Jack’s brow furrowed in thought, but he
remained silent. “I’ve no idea who it could be. Is anyone still in the game?”

“Good question,” answered Julio. “Not the
cops, at least not the
good
cops. And not the Legion either—as of today they’ll
be tied up with internal pissing contests. That leaves either the bad cops or national
security. And we mustn’t forget the Basques; they don’t like outsiders coming
in hot.”

“Who do you think, Julio?”

“No idea. Do you want to find out?”

“Not in the slightest.”

They had just rounded a sharp bend.
Without warning Julio stamped on the brakes and wrenched on the wheel. The
ungainly vehicle shot up an unmade forestry track, juddering and bounding on the
unsuitable surface.
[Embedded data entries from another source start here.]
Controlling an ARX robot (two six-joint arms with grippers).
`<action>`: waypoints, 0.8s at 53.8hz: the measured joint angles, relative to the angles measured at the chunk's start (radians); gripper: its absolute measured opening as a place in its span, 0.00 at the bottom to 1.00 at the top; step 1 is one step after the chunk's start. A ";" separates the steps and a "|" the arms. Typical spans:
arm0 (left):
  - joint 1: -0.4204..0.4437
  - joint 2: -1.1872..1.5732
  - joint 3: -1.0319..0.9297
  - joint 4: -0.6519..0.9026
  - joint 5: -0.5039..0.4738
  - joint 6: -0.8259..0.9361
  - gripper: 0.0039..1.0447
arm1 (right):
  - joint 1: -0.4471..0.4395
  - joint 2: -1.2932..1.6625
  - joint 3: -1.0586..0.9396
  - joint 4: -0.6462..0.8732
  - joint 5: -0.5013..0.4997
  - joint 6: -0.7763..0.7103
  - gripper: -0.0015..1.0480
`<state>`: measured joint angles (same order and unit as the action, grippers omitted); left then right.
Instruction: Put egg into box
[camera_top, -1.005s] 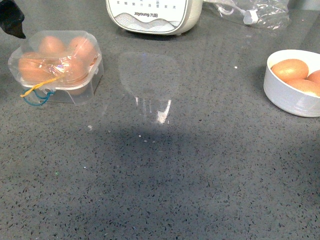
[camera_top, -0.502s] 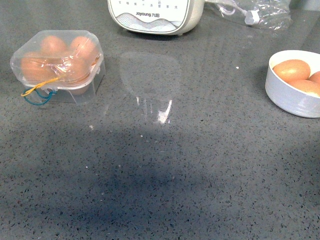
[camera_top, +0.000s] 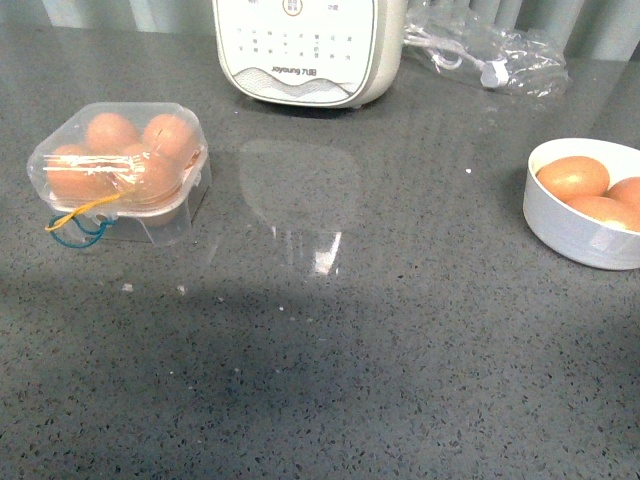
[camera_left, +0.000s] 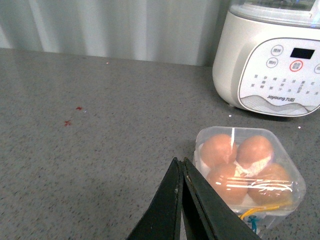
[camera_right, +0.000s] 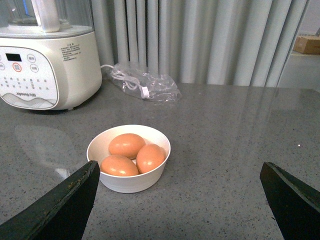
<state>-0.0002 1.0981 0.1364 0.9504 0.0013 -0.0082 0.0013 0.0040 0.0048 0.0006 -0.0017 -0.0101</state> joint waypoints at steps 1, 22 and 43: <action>0.000 -0.002 -0.012 0.021 -0.002 0.000 0.03 | 0.000 0.000 0.000 0.000 0.000 0.000 0.93; 0.000 -0.327 -0.107 -0.212 -0.002 0.000 0.03 | 0.000 0.000 0.000 0.000 0.000 0.000 0.93; 0.000 -0.632 -0.108 -0.486 -0.002 0.000 0.03 | 0.000 0.000 0.000 0.000 0.000 0.000 0.93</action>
<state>-0.0002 0.4664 0.0280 0.4641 -0.0006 -0.0078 0.0013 0.0040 0.0048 0.0006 -0.0017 -0.0101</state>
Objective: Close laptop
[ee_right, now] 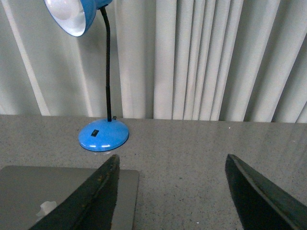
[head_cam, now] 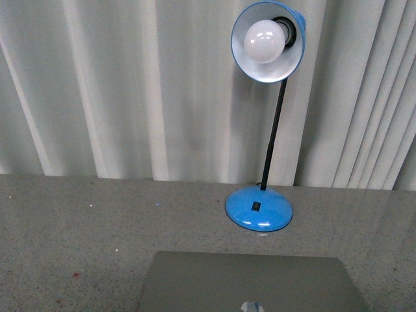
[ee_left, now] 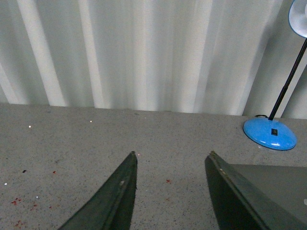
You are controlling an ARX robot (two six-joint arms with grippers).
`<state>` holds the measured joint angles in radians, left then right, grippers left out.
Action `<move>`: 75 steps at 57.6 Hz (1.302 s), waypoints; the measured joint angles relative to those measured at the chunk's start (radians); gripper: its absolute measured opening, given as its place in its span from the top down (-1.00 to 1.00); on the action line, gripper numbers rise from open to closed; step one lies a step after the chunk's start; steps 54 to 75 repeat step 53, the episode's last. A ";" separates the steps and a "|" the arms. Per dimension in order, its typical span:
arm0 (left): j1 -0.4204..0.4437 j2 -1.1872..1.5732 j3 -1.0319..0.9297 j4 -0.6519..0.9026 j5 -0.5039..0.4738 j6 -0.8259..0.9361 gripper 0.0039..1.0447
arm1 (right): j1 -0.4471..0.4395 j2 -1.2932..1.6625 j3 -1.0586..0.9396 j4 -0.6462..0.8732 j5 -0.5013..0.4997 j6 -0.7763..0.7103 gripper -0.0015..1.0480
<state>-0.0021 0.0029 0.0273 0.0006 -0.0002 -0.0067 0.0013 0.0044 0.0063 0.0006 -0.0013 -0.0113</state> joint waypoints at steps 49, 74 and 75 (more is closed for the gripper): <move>0.000 0.000 0.000 0.000 0.000 0.002 -0.87 | 0.000 0.000 0.000 0.000 0.000 0.001 -0.86; 0.000 0.000 0.000 0.000 0.000 0.002 -0.87 | 0.000 0.000 0.000 0.000 0.000 0.001 -0.86; 0.000 0.000 0.000 0.000 0.000 0.002 -0.87 | 0.000 0.000 0.000 0.000 0.000 0.001 -0.86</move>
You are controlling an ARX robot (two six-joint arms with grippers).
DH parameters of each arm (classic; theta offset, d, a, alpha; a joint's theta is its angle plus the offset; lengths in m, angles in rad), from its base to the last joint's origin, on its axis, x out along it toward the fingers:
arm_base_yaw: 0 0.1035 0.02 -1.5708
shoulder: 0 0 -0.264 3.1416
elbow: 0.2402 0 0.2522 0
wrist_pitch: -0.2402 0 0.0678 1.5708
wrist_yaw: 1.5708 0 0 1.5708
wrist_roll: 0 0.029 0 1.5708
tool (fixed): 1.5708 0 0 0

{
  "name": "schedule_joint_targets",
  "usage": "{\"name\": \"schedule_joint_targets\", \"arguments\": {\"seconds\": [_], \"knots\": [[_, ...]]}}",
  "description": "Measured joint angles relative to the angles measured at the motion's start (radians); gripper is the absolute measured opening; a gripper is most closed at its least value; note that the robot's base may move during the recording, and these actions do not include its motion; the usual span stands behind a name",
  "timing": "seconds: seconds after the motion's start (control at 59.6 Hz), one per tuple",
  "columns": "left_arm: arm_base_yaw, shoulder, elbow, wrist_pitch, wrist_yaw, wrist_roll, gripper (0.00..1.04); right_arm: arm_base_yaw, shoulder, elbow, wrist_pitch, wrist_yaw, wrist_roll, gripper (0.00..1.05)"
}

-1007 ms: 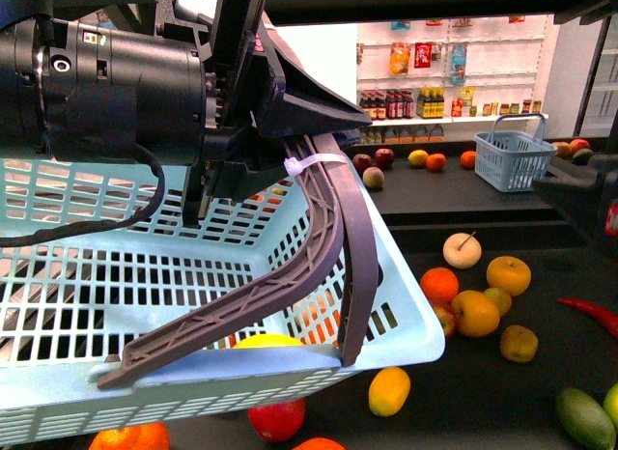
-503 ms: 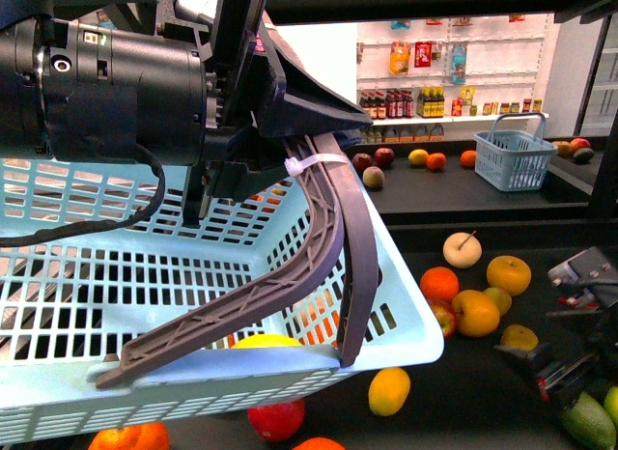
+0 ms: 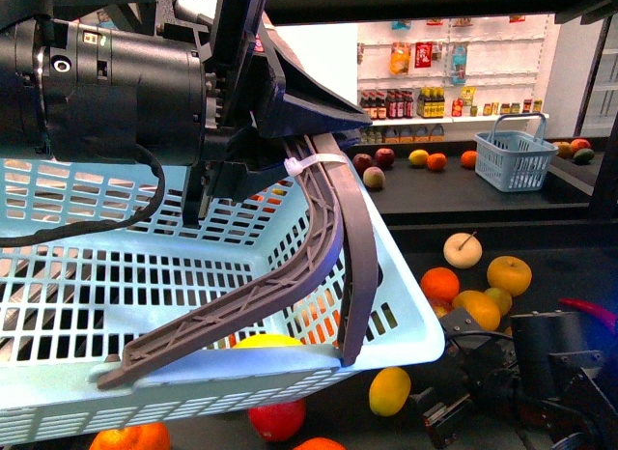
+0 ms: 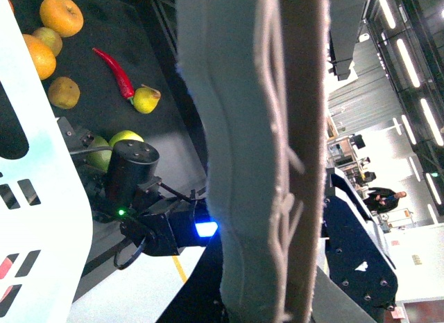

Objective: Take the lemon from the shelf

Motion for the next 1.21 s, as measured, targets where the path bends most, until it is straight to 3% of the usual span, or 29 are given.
{"name": "schedule_joint_targets", "arguments": {"seconds": [1.208], "knots": [[0.000,0.000,0.000,0.000,0.000,0.000,0.09,0.053,0.359,0.614,-0.300,-0.064,0.004,1.02]]}}
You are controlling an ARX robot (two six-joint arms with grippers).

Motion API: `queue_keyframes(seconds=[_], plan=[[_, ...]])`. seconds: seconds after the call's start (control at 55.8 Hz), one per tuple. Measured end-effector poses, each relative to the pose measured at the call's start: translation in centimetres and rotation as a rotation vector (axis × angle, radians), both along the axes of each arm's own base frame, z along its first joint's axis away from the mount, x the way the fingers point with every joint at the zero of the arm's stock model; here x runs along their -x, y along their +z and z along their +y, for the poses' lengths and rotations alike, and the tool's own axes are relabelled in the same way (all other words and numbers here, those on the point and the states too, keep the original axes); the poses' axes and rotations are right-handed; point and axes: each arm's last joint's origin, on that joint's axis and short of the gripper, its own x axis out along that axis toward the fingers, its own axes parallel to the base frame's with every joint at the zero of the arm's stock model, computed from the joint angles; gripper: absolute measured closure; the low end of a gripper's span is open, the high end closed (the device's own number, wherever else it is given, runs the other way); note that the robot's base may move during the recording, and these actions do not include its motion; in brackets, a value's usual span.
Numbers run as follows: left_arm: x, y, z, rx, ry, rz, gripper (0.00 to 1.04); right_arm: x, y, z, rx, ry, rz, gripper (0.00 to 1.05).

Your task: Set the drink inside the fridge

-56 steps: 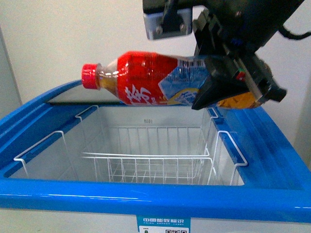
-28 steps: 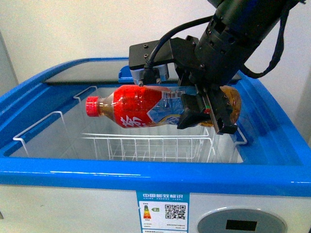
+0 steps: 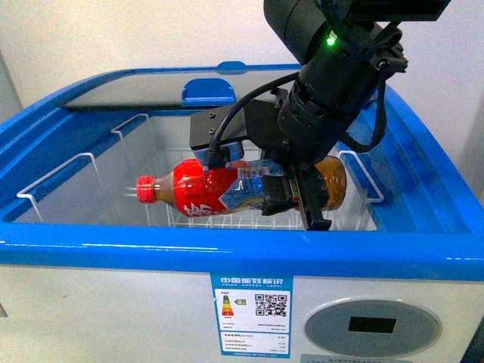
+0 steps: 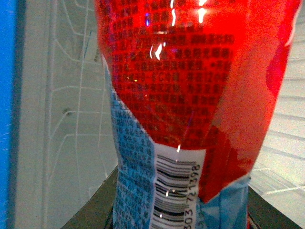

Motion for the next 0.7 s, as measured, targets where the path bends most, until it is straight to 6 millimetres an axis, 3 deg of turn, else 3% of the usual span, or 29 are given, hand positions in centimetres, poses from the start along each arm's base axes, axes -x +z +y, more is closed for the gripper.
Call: queue_keyframes(seconds=[0.126,0.305,0.502,0.699], plan=[[0.2,0.1,0.0,0.000,0.001,-0.018,1.02,-1.1,-1.5,0.7,0.005,0.006,0.010,0.65],[0.2,0.1,0.0,0.000,0.001,-0.019,1.02,-2.5,-1.2,1.7,-0.017,0.003,-0.041,0.65],[0.2,0.1,0.0,0.000,0.000,-0.018,1.02,-4.1,-2.8,2.9,-0.014,-0.009,-0.071,0.65],[0.2,0.1,0.0,0.000,0.001,-0.018,1.02,-5.3,-8.5,3.6,0.036,-0.019,-0.011,0.65]])
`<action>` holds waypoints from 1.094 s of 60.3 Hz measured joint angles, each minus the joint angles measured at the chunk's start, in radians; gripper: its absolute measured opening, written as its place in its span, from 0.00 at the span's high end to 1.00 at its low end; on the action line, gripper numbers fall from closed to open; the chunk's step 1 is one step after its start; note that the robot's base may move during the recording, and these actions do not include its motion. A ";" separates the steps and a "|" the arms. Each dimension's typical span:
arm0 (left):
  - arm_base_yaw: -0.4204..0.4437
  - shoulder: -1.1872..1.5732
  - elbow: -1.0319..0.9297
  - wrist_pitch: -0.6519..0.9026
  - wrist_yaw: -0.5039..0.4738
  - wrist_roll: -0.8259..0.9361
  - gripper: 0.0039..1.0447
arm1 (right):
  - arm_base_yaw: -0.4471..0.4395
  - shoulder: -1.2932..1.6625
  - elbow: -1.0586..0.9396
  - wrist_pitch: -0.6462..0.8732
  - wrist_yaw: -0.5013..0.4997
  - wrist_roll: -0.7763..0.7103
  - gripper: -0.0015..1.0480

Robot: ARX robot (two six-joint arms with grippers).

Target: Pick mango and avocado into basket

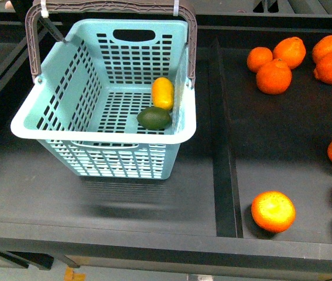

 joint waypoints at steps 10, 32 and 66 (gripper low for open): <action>0.087 -0.163 -0.117 -0.044 0.085 0.006 0.98 | 0.000 0.000 0.000 0.000 0.000 0.000 0.08; 0.230 -0.435 -0.233 -0.188 0.224 0.010 0.98 | 0.000 0.000 0.000 0.000 0.000 0.000 0.08; 0.231 -0.742 -0.248 -0.474 0.224 0.010 0.98 | 0.000 0.000 0.000 0.000 0.000 0.000 0.08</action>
The driver pulled on the wheel again, yanked on the
handbrake and swung the Viano sideways behind a tangled stand of scrubby trees.
“Whoops, there goes my insurance bonus,” he muttered, and a second later they
heard the roar of the motorcycle out on the road. Julio deftly reversed out of
the hiding place and bumped back down the track. In a few moments they were on
the highway, heading back the way they had come.